I must admit I did not do much with the Winter Veil event in Azeroth this year.  I collected my gifts and treats from under the tree in Ironforge, but that was about it.

Happy Winter Veil… yummy

Instead I have kept chugging along on my own goals, logging in daily to do a few things and occasionally pressing on into uncharted territory.

Having flying unlocked has made running alts up to the level cap considerably easier.  I don’t mind having had to walk or ride everywhere for my first trips through the zones.  In fact, Blizz did their best to make that less onerous that it might have been otherwise, especially when working on world quests for reputation, via the flight master’s whistle that would picked you up and drop you at the nearest flight master.

So very nice

As good as that was however, flying both ways is still quicker than walking one way and hitching a ride back.

With flying I now have my hunter, the traditional second character I work on, up to level 110 along with a rogue and have a death knight well on the way.  Meanwhile I have been working on exalted status with the local factions via world quests with Vikund, my main.

I have to admit that I really like the way that Blizz worked the whole daily quest routing in Legion with world quests.  Those are the primary method for boosting your faction standings and if you are dying to get there ASAP you can work your way around the map doing them.

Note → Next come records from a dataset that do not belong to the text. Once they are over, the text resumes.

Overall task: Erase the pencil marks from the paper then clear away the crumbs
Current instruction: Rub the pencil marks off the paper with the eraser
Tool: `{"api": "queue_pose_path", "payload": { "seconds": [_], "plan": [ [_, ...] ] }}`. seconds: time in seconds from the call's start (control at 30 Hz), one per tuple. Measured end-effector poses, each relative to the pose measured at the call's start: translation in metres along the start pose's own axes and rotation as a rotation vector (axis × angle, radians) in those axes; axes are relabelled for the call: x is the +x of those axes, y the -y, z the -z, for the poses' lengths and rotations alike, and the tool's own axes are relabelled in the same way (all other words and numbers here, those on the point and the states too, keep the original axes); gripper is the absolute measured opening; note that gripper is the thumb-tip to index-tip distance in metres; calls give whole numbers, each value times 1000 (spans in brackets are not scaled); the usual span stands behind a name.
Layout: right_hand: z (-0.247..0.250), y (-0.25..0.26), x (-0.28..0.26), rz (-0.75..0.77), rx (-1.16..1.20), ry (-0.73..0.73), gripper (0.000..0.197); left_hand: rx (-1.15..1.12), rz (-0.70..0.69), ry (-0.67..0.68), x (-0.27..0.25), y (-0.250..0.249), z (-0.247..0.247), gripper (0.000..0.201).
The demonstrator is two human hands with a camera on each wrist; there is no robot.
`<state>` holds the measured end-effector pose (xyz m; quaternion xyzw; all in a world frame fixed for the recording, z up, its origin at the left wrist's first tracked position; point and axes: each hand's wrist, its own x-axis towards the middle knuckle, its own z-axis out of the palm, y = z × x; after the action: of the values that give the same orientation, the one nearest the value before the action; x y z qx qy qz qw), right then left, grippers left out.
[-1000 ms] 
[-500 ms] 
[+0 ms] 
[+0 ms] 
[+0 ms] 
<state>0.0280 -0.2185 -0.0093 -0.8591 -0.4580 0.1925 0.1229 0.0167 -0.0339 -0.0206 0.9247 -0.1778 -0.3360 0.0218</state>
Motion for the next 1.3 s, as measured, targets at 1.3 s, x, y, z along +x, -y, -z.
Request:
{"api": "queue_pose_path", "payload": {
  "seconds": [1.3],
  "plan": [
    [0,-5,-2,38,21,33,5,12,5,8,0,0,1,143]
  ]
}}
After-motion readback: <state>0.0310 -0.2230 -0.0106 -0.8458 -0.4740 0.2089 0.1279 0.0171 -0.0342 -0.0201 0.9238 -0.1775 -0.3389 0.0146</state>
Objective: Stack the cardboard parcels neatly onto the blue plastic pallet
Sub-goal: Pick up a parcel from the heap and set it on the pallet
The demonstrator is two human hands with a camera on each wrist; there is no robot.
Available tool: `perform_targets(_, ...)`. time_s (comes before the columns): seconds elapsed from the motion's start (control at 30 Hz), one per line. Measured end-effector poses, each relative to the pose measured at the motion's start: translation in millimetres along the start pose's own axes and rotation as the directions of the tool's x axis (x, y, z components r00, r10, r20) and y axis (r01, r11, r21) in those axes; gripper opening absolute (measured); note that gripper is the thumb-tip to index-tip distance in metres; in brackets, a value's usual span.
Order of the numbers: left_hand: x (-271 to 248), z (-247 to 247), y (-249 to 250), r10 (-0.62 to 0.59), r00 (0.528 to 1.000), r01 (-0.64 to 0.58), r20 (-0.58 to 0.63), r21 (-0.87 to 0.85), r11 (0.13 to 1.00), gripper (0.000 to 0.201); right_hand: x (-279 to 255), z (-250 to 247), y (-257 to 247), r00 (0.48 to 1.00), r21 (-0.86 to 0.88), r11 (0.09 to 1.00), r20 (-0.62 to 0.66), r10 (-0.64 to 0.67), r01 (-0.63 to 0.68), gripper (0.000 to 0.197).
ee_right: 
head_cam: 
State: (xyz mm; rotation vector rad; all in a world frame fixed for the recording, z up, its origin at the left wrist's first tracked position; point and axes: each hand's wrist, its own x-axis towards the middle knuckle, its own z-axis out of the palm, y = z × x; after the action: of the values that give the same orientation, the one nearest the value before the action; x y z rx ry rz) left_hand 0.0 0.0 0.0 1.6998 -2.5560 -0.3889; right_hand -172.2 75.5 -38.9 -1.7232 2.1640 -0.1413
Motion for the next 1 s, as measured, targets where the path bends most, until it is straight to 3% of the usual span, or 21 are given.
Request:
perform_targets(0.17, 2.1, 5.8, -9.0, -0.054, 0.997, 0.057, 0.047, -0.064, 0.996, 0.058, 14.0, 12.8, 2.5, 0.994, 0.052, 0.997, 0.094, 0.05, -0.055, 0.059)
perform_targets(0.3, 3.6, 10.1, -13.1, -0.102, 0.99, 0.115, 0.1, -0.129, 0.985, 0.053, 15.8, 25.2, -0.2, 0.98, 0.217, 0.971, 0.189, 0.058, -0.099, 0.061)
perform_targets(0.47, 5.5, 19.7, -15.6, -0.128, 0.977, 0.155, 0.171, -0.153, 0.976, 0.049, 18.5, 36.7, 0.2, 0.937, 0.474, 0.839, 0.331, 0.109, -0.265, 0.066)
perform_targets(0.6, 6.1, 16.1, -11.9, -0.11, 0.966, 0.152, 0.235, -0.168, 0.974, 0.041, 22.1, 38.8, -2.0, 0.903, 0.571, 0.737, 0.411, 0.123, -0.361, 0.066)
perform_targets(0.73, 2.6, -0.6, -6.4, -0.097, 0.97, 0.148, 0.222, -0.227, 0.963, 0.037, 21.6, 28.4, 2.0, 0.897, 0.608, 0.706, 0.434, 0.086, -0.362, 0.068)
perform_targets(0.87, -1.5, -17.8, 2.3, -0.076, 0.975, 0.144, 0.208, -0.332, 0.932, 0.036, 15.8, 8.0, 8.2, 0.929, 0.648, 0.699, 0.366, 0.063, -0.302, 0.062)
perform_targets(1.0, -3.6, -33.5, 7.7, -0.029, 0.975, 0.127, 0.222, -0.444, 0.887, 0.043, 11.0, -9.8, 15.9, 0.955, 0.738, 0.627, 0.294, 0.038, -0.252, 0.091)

Or, if you’re like me and don’t want to burn out, you can just do the daily emissary quest.  Every day you get a new emissary quest on the map for one of the factions.  All you have to do is travel to their zone, do four world quests, then turn in the quest with the emissary for that faction and you get a nice 1,500 point boost to your standing.  And the emissary quests persist for a couple of days, so if you skip a day or two you can still pick up the ones you missed.

This totally works for me.

I do the emissary quest with Vikund and then usually move on to something else, often pet battles.

I actually have a couple of posts brewing about pet battles, including one on how I am building up my pet battle army by leveling up a pet a day from 1 to 25 by doing just 5 trainer battles.  Again, I like pet battles but am wary of over-indulging lest I burn out, so I have a nice easy routine, after which I do something else.  Sometimes that is hunting down another pet I do not have or doing some of the world quest pet battles for supplies.

That does bring me back to my garrison in Draenor for the menagerie every day as a start.  As much as I felt the garrison was not ideal… it was not housing or personalized but it did pull people out of the world… I still end up using it.

In addition to starting off my daily pet battle routine there I also bring my rogue back there regularly to collect hexweave cloth… and the ingredients to make it… to make 30 slot hexweave bags. I can crank out one of those about every other day so soon all my alts and their bank slots will have 30 slot containers.  I also send some to my daughter.  Bag space all around.

And I have finally moved into Argus.

Oh the places you’ll go…

I had the initial quest line for that open up to me ages ago and did the first steps, but then set that aside in favor of working on flying, the Paladin order quest line, and pet battles.  But now that I have flying and have capped off most of the order hall stuff I plan to do, I figured I ought to move forward.

Of course, there is no flying on Argus.  Ah well.  That probably means I won’t go there with a bunch of alts.  But I will bring my main out there and do all the things, so to speak, so as to see all of the expansion available to me.

Argus is interesting.  My first brush with it was a bit of a chore until I figured that bringing along one of my followers as a helper made things much more manageable.  So I am following the story line there under an alien sky… a sky with a huge object lolling about.

Hrmm, that planet looks familiar

Anyway, I continue on with WoW, still enjoying it on this return trip.